Exercise goal –
Each line in the records below that has the word "black" should be copied.

Data entries:
▬▬▬▬▬▬▬▬▬▬

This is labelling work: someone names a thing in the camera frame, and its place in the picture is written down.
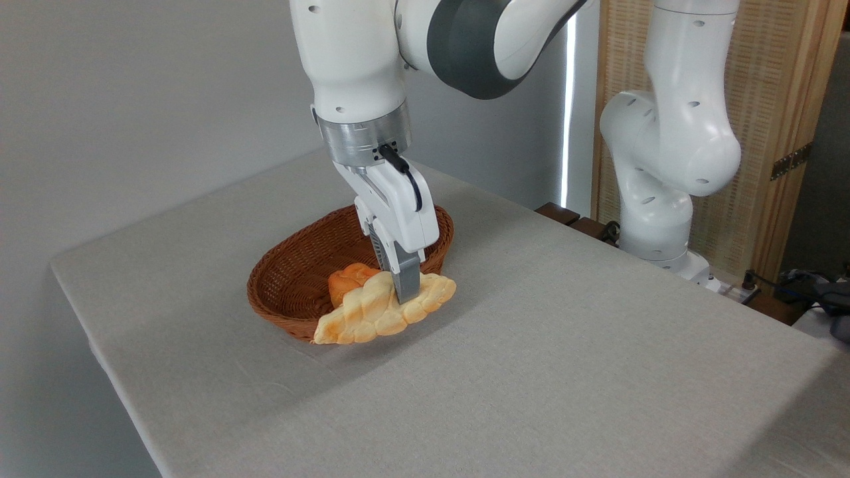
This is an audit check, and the wooden folding screen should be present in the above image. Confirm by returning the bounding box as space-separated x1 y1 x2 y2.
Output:
591 0 850 286

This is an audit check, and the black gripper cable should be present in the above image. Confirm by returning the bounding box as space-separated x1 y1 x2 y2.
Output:
379 144 424 212

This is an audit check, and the black cable bundle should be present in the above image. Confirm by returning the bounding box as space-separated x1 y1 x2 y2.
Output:
750 268 850 313

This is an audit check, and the orange bread roll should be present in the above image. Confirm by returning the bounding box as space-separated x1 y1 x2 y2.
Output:
328 262 381 309

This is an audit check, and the white power strip with plug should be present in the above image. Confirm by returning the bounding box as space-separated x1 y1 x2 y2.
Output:
719 270 759 305

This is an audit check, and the black metal screen hinge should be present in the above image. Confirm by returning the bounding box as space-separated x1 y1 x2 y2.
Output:
770 143 812 181

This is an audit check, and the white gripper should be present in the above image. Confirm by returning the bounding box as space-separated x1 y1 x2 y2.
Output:
332 154 440 304

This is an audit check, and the pale braided bread loaf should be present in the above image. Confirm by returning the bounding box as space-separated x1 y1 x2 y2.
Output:
313 271 458 345

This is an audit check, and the dark grey device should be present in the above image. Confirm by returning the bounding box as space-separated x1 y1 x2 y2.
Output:
818 282 850 343

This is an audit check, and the grey linen tablecloth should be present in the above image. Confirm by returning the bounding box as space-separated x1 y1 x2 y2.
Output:
50 149 850 478

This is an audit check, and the brown wicker basket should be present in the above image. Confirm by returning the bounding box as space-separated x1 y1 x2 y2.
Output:
247 204 455 343

▬▬▬▬▬▬▬▬▬▬

Result of the task –
This is an audit check, and the black gripper cable should be present in the above image. Confirm by returning the bounding box as space-separated x1 y1 x2 y2.
This is an audit check, and the black cable bundle should be present in the above image. Confirm by returning the bounding box as space-separated x1 y1 x2 y2.
This is an audit check, and the black metal screen hinge should be present in the above image. Confirm by returning the bounding box as space-separated x1 y1 x2 y2.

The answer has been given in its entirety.